- [Your instructions]
Pick out the lines below that include the string "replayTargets".

- [Records from a data collection]
╭──

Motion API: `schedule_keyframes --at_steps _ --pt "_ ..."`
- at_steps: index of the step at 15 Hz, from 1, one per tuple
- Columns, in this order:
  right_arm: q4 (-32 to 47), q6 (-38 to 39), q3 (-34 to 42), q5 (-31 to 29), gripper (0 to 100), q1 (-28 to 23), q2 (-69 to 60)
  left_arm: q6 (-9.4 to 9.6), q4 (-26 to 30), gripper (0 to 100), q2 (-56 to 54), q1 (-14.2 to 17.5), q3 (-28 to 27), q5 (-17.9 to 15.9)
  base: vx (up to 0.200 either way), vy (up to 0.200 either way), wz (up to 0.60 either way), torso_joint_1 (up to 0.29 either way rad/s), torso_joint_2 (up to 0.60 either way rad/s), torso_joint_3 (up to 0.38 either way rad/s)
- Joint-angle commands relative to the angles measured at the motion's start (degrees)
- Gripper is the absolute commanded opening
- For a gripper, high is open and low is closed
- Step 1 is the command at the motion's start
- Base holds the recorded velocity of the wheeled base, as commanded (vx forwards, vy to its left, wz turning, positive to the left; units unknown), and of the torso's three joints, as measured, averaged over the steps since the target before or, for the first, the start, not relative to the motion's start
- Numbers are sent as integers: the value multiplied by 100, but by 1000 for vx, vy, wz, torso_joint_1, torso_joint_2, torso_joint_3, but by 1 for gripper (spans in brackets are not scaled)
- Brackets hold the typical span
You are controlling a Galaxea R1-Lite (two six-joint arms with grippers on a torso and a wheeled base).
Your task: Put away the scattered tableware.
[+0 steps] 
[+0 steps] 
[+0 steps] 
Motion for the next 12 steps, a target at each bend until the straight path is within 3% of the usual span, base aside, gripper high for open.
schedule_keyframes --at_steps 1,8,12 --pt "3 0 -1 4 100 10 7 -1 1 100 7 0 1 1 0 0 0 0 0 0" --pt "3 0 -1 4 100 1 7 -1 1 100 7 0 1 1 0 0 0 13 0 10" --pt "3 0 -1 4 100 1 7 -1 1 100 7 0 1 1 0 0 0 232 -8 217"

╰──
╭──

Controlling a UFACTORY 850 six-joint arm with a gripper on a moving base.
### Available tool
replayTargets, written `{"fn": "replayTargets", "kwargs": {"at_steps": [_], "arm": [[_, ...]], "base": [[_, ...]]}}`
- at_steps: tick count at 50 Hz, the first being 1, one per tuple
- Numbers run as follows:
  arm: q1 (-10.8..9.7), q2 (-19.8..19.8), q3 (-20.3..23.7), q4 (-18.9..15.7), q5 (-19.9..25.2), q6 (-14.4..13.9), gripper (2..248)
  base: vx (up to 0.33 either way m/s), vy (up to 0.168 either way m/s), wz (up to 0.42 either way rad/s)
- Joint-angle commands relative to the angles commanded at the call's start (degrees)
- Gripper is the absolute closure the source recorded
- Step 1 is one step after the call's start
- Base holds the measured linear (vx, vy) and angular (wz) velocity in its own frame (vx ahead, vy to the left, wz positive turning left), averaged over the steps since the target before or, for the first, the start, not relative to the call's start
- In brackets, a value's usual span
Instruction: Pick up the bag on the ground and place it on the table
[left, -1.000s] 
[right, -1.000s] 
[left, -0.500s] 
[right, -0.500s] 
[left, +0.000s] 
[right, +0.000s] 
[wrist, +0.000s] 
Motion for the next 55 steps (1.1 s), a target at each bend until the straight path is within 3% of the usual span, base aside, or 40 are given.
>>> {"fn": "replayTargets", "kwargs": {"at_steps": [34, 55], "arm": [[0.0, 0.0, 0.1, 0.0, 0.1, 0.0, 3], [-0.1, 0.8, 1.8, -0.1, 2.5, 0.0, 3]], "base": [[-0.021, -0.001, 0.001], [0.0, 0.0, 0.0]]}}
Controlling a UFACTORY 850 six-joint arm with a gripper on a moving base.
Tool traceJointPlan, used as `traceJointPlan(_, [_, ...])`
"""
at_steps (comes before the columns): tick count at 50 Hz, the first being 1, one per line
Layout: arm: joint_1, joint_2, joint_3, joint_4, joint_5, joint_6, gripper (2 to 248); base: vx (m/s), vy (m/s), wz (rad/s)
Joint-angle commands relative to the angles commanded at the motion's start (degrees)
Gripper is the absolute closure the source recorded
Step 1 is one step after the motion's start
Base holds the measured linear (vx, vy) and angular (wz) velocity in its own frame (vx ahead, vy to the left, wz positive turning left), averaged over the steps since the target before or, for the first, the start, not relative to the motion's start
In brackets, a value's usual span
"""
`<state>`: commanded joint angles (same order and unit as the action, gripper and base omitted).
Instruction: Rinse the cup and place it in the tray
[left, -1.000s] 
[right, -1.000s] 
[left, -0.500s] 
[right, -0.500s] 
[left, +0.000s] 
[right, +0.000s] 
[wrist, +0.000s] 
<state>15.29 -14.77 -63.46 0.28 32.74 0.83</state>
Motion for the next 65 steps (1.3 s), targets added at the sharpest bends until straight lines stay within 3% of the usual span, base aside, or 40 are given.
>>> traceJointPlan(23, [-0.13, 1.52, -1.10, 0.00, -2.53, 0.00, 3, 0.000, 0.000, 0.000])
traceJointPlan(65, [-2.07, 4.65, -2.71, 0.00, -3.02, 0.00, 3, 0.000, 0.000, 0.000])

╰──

- [Result for this exercise]
replayTargets, written `{"fn": "replayTargets", "kwargs": {"at_steps": [_], "arm": [[_, ...]], "base": [[_, ...]]}}`
>>> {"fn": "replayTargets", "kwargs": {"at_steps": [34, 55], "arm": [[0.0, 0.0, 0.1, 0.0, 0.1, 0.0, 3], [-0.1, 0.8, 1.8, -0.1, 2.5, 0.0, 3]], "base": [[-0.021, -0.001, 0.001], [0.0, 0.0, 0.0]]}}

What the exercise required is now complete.